Such slow-release hydrogels could make vaccines last longer, in turn teaching the body to better resist emerging virus variants, and deliver tumor-busting therapies more precisely, said Dr. Appel, who has formed a startup and hopes to fast-track the first hydrogel drug delivery system to clinical trials within a few years.

Meanwhile, another team at the Massachusetts Institute of Technology has taken a different approach, developing a standard-sized ingestible hydrogel pill that swells up like a puffer fish in the stomach, lasting a month and slowly releasing drugs all the while. To remove the pill, a patient simply drinks a salt-based solution that shrivels the ping-pong ball–sized device so it can be passed out of the body.

In a paper in Nature Communications, the scientists showed the puffer fish pill could also be loaded with tiny cameras or monitors to track conditions like ulcers or cancer.

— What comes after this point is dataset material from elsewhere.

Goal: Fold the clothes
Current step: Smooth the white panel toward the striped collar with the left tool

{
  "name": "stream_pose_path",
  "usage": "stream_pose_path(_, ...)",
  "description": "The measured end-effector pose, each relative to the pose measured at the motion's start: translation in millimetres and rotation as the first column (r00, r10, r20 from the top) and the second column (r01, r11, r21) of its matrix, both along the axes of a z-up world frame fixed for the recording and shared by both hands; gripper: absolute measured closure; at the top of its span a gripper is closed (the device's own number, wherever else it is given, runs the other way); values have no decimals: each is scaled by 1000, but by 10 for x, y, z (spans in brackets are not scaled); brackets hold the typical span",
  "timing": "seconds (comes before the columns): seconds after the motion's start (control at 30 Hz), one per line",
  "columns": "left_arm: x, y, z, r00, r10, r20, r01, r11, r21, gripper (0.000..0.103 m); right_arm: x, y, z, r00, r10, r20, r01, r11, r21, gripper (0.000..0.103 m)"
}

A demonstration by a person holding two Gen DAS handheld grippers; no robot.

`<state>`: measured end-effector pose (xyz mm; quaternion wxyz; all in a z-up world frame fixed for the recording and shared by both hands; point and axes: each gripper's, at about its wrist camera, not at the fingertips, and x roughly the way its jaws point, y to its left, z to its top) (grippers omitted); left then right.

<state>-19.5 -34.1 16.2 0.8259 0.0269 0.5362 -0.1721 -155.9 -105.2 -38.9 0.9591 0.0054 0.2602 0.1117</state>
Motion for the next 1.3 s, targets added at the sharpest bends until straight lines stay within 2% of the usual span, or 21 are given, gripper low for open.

“The dream is to have a Jell-O-like smart pill that, once swallowed, stays in the stomach and monitors the patient’s health,” said Xuanhe Zhao, PhD, a researcher on the project and associate professor of mechanical engineering at MIT.
 

Building joints and regrowing bones

Since the 1970s, researchers have mulled using hydrogels to replace human cartilage, a remarkably strong and flexible tissue made of about 90% water but able to withstand the weight of a car on an area about the size of a coin.

Until recently, those efforts have largely failed. Meaning when knee cartilage wears down, things like cartilage transplants, drilling holes to stimulate new growth, or total joint replacements – all of which require lengthy rehab – are the only options. 

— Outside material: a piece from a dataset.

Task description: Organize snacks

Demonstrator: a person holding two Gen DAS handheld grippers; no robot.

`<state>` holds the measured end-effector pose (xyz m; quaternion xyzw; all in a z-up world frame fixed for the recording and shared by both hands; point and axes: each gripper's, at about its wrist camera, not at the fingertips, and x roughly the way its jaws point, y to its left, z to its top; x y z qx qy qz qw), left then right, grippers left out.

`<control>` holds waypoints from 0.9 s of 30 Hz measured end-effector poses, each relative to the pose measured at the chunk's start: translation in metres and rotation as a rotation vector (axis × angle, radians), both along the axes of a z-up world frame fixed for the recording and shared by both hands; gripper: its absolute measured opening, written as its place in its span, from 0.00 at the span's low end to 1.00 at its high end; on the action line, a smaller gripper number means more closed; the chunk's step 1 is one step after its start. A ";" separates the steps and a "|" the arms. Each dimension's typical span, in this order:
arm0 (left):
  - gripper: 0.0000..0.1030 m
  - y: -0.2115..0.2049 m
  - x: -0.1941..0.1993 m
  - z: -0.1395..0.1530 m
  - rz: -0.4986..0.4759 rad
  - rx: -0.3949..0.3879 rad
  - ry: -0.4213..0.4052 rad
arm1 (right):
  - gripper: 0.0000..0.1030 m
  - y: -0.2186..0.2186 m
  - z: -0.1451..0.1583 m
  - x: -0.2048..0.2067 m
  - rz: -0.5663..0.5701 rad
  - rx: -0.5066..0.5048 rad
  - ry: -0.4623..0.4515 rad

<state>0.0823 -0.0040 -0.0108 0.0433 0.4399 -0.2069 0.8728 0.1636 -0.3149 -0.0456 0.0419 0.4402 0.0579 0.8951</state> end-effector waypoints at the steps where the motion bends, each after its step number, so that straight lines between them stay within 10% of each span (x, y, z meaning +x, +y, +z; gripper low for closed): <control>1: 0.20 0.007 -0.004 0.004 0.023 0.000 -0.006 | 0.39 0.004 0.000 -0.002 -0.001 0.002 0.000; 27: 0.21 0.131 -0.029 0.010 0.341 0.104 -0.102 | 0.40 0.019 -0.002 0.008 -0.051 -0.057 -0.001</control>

But that may be about to change.

Dr. Wiley and his colleagues at Duke recently reported that they’d developed the first gel-based cartilage substitute even stronger and more durable than the real thing.

By attaching their hydrogel to a titanium backing to help stick it in place, they hope to repair damaged cartilage “much like a dentist fills a cavity” long before surgery is necessary.

They too have partnered with industry to bring their hydrogel to market – starting with knees.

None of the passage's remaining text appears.